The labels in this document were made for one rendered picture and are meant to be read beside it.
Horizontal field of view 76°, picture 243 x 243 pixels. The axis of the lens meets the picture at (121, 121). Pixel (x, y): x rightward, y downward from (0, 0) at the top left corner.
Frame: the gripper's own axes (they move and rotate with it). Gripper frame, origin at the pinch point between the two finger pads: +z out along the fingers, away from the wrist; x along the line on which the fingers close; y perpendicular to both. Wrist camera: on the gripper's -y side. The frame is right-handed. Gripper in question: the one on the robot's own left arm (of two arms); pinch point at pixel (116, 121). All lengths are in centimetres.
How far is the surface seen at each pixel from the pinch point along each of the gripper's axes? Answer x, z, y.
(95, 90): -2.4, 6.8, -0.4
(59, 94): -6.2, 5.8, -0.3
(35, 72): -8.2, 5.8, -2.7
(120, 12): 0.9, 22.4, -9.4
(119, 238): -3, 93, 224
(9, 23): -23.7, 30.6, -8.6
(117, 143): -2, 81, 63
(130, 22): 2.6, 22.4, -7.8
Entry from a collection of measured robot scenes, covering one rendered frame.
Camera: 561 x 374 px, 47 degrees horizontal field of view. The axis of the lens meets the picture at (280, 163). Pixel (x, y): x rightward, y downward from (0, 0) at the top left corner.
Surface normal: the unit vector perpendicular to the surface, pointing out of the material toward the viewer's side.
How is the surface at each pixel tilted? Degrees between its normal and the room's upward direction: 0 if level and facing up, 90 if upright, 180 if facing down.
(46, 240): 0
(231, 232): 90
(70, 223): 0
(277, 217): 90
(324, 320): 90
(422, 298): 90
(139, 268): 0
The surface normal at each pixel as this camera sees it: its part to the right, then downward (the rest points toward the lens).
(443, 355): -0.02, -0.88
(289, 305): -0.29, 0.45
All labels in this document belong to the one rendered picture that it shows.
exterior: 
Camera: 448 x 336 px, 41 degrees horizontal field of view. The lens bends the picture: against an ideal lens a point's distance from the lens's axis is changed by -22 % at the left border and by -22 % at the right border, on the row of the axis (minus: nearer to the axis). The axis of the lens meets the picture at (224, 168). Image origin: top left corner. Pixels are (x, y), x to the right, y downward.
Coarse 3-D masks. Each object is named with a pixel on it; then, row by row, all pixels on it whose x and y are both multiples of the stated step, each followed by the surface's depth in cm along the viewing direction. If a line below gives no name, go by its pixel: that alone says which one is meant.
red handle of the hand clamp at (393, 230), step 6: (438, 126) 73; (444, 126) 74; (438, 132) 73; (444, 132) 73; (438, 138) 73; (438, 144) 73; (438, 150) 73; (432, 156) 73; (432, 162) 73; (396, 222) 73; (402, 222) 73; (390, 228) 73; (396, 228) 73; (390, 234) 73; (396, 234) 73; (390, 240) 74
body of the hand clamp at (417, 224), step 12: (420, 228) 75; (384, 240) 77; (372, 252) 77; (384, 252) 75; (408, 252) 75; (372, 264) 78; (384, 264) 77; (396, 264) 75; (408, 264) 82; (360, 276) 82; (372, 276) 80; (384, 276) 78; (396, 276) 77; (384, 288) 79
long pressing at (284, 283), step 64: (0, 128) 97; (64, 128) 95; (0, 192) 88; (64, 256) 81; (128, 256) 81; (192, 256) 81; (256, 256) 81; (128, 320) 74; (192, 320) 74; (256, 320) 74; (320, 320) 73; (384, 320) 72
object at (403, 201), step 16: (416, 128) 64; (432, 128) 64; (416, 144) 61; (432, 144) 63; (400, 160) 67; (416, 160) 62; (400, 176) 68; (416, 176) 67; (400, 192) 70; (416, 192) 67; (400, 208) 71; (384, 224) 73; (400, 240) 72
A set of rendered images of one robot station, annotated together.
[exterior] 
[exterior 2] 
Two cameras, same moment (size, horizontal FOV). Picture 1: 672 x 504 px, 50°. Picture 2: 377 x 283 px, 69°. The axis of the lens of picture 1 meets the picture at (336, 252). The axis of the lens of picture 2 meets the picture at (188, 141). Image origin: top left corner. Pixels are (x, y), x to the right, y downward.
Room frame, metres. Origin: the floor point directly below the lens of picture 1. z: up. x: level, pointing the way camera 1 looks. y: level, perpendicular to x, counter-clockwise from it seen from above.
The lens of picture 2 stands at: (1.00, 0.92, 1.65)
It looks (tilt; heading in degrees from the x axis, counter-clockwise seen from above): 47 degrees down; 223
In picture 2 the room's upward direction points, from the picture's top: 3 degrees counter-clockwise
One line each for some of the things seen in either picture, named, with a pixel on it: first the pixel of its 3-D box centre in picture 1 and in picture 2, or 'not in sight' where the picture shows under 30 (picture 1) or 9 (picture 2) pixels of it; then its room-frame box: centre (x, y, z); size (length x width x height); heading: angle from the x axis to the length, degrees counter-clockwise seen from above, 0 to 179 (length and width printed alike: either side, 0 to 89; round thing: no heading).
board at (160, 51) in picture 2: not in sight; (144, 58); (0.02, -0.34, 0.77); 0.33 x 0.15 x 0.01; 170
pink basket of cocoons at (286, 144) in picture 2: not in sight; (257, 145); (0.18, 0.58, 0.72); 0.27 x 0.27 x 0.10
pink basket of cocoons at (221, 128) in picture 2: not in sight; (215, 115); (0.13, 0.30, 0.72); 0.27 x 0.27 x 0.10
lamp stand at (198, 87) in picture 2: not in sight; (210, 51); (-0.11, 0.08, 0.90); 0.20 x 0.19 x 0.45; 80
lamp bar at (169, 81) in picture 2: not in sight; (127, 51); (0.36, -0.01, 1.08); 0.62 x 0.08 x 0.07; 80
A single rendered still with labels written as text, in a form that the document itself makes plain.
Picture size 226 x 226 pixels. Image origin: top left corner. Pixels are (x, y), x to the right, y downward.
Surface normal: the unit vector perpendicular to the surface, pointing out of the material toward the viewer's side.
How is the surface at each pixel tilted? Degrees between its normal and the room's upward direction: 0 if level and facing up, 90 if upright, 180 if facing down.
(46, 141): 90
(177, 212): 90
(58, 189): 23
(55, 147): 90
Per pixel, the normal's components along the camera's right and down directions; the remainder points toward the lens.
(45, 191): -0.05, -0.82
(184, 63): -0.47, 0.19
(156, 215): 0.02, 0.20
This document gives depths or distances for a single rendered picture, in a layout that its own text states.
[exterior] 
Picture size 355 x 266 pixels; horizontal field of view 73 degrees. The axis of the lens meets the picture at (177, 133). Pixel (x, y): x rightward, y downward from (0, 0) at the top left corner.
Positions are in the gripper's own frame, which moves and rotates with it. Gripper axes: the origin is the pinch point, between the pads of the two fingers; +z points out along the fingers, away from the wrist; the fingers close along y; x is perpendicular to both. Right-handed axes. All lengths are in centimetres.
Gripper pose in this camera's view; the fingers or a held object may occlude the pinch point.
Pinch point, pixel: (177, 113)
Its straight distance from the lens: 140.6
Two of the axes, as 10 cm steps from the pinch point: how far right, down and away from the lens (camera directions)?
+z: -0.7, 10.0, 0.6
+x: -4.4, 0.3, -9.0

++++++++++++++++++++

Task instructions: Write out, exactly as shown, only the lines running from the one that contains "(55, 147): 90" to the last line above.

Solution for this task:
(55, 147): 90
Per pixel, the normal's components along the camera's right and down directions; the remainder points toward the lens.
(45, 191): -0.05, -0.82
(184, 63): -0.47, 0.19
(156, 215): 0.02, 0.20
This document gives depths or distances for a single rendered picture, in a layout that its own text states.
[exterior] 
Picture size 355 x 266 pixels; horizontal field of view 73 degrees. The axis of the lens meets the picture at (177, 133). Pixel (x, y): x rightward, y downward from (0, 0) at the top left corner.
Positions are in the gripper's own frame, which moves and rotates with it. Gripper axes: the origin is the pinch point, between the pads of the two fingers; +z points out along the fingers, away from the wrist; the fingers close along y; x is perpendicular to both. Right-handed axes. All lengths are in centimetres.
Gripper pose in this camera's view; the fingers or a held object may occlude the pinch point.
Pinch point, pixel: (177, 113)
Its straight distance from the lens: 140.6
Two of the axes, as 10 cm steps from the pinch point: how far right, down and away from the lens (camera directions)?
+z: -0.7, 10.0, 0.6
+x: -4.4, 0.3, -9.0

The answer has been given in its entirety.